Restate word for word only the lines running from the one with "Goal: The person" to the end of the data, both ends included. Omit any pictures.

━━━━━━

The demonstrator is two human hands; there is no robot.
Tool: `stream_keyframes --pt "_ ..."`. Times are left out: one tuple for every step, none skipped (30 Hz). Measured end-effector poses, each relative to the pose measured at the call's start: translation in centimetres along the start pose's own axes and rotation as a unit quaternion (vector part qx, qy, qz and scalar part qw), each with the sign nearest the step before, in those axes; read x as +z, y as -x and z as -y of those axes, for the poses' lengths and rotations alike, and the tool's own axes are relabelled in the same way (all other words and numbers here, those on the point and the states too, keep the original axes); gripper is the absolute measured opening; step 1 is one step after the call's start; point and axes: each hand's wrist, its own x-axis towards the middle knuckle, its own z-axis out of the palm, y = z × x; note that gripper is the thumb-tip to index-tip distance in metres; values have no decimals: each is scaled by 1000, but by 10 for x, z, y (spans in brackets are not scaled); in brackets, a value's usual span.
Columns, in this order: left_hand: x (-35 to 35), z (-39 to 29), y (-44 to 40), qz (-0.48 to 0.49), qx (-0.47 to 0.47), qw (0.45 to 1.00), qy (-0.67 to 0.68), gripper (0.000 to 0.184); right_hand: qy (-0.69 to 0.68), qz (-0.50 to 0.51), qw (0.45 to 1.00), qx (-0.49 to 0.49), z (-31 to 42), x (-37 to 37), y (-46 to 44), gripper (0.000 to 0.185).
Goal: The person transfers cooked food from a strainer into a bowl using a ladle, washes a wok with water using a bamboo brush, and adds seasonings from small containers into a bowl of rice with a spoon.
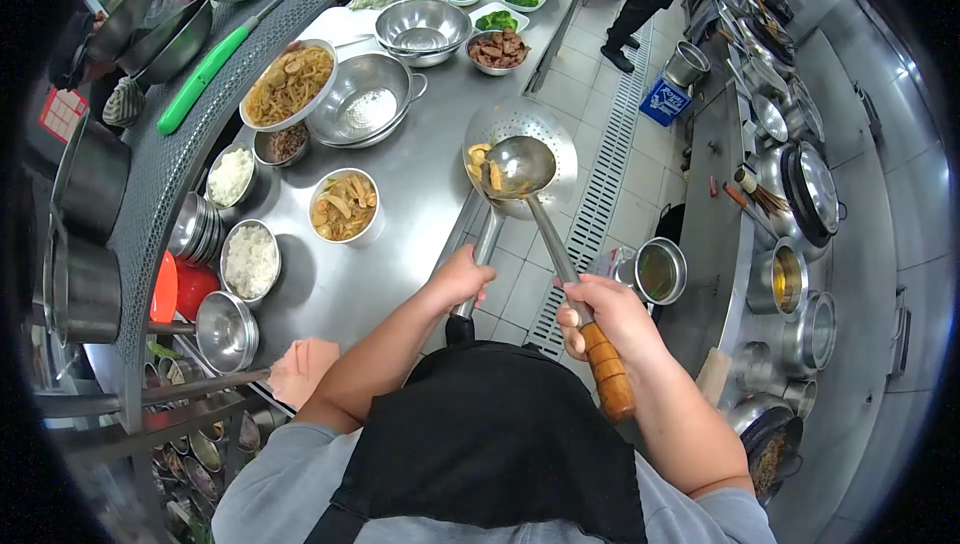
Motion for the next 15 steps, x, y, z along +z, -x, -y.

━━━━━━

- SOLUTION TO THE EXERCISE -
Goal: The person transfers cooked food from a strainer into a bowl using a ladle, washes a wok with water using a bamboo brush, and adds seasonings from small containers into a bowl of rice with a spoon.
Motion for the next 15 steps, x, y, z along +z, -x, -y.

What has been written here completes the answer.